The strings of the Æolian harp are divided into harmonic parts by a current of air passing over them. The instrument is usually placed in a window between the sash and frame, so as to leave no way open to the entrance of the air except over the strings. Sir Charles Wheatstone recommends the stretching of a first violin-string at the bottom of a door which does not closely fit. When the door is shut, the current of air entering beneath sets the string in vibration, and when a fire is in the room, the vibrations are so intense that a great variety of sounds are simultaneously produced.[40] A gentleman in Basel once constructed with iron wires a large instrument which he called the weather-harp or giant-harp, and which, according to its maker, sounded as the weather changed. Its sounds were also said to be evoked by changes of terrestrial magnetism.
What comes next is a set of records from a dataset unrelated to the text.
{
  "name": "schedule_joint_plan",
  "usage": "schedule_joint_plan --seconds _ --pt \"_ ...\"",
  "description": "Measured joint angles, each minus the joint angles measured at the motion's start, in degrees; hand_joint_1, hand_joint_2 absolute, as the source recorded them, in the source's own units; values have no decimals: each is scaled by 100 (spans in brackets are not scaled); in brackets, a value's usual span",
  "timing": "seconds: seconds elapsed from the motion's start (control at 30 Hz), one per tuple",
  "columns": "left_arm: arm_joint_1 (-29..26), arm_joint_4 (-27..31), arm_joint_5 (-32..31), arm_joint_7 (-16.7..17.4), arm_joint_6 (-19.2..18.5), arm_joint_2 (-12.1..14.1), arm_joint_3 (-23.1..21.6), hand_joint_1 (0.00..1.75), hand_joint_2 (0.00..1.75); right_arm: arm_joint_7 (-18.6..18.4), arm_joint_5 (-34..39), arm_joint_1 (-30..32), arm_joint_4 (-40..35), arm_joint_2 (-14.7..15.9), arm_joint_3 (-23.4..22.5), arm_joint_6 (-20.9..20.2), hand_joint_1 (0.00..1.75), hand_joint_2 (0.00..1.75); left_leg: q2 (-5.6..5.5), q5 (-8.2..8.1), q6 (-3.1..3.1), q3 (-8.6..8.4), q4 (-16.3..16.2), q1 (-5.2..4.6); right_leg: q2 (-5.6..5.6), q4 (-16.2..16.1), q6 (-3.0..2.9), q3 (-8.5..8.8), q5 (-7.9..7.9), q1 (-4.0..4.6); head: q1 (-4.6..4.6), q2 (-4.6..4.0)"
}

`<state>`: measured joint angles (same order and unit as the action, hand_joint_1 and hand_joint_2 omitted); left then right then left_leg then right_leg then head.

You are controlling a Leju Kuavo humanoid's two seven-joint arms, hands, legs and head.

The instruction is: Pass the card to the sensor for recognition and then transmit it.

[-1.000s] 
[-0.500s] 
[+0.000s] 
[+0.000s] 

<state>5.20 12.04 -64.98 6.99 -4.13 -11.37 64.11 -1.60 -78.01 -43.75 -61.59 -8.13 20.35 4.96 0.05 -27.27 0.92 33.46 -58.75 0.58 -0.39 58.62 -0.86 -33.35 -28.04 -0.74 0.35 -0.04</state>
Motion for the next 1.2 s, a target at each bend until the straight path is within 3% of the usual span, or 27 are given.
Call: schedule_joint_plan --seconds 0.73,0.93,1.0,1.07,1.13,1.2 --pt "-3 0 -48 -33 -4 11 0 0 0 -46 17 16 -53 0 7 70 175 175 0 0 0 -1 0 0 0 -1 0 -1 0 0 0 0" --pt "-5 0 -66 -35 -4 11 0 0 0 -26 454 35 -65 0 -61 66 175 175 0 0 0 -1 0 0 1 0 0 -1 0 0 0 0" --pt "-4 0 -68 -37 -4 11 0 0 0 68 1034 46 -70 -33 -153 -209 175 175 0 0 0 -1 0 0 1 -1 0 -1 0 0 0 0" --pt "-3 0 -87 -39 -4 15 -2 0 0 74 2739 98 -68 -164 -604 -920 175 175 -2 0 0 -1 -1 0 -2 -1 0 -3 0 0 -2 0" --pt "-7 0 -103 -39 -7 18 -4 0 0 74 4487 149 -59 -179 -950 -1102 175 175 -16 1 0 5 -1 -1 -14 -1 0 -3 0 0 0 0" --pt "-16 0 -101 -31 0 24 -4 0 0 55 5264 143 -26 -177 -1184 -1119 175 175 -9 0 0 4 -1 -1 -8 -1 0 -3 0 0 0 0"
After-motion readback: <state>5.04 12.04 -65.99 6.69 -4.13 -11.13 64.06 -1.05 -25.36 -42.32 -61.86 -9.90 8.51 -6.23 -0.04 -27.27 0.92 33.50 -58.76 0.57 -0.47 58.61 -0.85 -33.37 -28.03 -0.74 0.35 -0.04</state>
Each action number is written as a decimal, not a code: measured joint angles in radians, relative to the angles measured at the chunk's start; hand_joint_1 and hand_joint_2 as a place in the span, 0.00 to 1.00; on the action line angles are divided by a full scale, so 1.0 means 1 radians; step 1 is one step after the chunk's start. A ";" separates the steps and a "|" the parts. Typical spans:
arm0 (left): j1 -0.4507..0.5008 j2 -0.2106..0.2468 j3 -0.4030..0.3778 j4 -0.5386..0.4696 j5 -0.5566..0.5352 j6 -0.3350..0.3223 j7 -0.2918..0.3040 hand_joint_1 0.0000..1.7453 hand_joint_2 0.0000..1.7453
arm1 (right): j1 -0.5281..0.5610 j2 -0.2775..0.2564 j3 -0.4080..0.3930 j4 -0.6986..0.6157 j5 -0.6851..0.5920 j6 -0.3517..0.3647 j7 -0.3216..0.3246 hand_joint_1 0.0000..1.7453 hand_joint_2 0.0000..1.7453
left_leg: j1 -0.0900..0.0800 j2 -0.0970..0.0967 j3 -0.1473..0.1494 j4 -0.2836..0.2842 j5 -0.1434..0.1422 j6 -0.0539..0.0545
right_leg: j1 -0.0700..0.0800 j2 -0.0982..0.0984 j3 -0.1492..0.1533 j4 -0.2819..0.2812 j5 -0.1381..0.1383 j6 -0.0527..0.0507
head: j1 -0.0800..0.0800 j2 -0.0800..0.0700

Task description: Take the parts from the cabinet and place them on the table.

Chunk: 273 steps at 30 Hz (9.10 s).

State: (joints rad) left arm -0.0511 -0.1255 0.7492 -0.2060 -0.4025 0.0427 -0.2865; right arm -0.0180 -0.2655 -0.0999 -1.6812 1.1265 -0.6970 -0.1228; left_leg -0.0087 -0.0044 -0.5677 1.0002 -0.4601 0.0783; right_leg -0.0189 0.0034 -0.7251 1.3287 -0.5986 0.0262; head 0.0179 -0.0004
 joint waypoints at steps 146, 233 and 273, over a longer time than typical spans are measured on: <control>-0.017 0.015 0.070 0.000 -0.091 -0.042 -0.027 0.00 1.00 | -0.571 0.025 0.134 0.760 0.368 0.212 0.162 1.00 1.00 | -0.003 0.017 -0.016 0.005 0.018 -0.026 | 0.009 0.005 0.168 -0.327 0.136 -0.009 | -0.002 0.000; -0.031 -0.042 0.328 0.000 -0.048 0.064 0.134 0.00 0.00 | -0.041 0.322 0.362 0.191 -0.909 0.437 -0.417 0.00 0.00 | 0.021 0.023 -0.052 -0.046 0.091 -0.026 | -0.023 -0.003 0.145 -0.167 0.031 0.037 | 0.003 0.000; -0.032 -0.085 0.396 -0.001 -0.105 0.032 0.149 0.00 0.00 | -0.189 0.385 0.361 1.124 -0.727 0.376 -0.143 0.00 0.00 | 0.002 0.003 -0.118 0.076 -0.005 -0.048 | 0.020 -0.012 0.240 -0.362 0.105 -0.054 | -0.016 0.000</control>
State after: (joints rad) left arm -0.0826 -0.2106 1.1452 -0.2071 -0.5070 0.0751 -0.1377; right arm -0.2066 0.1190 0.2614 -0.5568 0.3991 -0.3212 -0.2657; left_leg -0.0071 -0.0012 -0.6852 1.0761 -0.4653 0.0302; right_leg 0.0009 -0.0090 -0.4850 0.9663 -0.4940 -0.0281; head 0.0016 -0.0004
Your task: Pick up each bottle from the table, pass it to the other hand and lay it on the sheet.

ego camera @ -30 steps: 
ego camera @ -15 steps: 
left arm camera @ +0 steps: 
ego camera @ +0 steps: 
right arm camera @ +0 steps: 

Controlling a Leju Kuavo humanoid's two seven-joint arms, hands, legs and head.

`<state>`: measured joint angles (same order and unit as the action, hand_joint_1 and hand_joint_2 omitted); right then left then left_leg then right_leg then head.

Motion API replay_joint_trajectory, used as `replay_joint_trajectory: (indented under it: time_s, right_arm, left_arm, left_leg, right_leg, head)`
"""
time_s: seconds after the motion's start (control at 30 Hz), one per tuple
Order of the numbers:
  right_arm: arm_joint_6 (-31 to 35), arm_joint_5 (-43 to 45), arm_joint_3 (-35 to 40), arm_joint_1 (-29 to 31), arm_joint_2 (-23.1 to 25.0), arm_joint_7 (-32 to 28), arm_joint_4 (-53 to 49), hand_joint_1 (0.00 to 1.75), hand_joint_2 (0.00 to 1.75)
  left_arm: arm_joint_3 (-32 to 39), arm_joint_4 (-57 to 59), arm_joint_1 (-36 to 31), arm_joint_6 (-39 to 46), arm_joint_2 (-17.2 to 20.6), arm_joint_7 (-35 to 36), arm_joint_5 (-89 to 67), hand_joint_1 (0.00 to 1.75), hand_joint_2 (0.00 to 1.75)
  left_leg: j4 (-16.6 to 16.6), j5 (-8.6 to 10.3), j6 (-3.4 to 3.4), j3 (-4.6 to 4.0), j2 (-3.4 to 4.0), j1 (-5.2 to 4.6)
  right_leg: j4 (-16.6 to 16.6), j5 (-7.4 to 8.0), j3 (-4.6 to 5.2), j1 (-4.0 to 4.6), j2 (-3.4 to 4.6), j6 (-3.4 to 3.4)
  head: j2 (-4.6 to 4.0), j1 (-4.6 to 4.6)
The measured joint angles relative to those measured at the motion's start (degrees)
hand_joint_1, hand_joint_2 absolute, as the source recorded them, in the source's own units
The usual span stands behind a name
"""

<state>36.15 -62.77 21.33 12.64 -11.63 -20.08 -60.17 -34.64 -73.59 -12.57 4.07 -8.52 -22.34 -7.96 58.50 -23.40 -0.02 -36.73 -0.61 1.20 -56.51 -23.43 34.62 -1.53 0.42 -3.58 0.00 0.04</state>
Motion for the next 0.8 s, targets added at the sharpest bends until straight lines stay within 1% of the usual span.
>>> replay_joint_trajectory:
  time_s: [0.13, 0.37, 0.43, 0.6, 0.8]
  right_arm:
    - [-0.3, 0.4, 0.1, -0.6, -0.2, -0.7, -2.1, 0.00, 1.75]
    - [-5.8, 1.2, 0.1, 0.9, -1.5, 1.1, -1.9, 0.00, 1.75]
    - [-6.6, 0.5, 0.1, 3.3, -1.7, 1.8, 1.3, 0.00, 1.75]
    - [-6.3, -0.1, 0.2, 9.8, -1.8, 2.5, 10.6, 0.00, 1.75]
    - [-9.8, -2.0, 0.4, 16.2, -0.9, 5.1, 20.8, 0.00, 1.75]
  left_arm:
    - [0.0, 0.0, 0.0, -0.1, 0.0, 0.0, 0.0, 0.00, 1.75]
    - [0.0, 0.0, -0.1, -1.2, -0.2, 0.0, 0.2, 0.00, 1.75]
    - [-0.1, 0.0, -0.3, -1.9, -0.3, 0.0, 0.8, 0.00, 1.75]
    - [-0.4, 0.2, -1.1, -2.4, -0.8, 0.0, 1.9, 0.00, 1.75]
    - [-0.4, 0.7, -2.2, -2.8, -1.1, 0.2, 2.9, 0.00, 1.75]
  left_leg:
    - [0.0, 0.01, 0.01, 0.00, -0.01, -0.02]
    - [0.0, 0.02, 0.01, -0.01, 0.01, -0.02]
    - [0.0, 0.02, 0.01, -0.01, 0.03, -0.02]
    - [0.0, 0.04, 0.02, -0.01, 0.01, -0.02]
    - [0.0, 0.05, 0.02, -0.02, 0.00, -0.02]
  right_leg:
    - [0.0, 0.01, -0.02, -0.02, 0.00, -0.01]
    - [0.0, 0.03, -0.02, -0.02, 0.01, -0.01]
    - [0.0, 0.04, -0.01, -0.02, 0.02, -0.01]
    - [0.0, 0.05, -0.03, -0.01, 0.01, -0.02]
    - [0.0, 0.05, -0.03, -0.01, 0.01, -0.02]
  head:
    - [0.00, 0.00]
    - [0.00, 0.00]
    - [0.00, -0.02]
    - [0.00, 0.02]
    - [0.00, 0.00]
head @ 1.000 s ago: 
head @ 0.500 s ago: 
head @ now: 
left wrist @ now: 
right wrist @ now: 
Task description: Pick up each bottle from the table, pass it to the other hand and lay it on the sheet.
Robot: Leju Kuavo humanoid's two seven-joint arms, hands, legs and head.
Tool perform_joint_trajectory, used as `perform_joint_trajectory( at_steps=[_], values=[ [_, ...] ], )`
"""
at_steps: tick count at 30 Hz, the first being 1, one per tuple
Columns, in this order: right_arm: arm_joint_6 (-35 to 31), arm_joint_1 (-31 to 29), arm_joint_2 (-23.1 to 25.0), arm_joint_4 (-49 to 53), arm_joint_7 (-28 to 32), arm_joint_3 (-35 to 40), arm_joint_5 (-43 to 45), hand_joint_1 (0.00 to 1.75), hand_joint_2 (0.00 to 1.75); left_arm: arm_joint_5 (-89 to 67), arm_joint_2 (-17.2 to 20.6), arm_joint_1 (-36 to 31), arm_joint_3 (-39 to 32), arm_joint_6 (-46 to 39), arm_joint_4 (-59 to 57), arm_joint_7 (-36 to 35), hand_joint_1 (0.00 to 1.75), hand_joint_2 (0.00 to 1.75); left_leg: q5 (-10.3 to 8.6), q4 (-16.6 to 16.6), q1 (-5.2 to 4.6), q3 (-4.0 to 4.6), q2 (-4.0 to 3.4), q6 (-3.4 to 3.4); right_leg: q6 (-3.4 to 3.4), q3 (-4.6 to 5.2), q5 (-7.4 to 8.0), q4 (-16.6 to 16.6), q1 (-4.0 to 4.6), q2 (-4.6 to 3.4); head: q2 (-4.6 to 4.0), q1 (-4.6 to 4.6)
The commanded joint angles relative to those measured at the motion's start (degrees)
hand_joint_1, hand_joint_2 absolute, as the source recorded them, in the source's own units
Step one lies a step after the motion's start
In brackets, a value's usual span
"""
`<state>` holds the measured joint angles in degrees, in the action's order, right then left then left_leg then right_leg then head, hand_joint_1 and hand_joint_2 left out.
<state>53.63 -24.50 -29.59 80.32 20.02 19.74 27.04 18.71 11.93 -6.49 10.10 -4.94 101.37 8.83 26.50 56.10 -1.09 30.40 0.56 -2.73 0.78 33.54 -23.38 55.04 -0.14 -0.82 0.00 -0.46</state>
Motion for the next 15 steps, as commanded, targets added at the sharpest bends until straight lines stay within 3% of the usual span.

Chladni pointed out the error of these notions, and reduced the action of the instrument to that of the wind upon its strings.
§ 11. Young’s Optical Illustrations
Finally, with regard to the vibrations of a wire, the experiments of Dr. Young, who was the first to employ optical methods in such experiments, must be mentioned. He allowed a sheet of sunlight to cross a pianoforte-wire, and obtained thus a brilliant dot. Striking the wire he caused it to vibrate, the dot described a luminous line like that produced by the whirling of a burning coal in the air, and the form of this line revealed the character of the vibration. It was rendered manifest by these experiments that the oscillations of the wire were not confined to a single plane, but that it described in its vibrations curves of greater or less complexity. Superposed upon the vibration of the whole string were partial vibrations, which revealed themselves as loops and sinuosities. Some of the lines observed by Dr. Young are given in Fig. 51. Every one of these figures corresponds to a distinct impression made by the wire upon the surrounding air. The form of the sonorous wave is affected by these superposed vibrations, and thus they influence the clang-tint or quality of the sound.
Fig. 51.
SUMMARY OF CHAPTER III
The amount of motion communicated by a vibrating string to the air is too small to be perceived as sound, even at a small distance from the string.
When a broad surface vibrates in air, condensations and rarefactions are more readily formed than when the vibrating body is of small dimensions like a string. Hence, when strings are employed as sources of musical sounds, they are associated with surfaces of larger area which take up their vibrations, and transfer them to the surrounding air.
Thus the tone of a harp, a piano, a guitar, or a violin, depends mainly upon the sound-board of the instrument.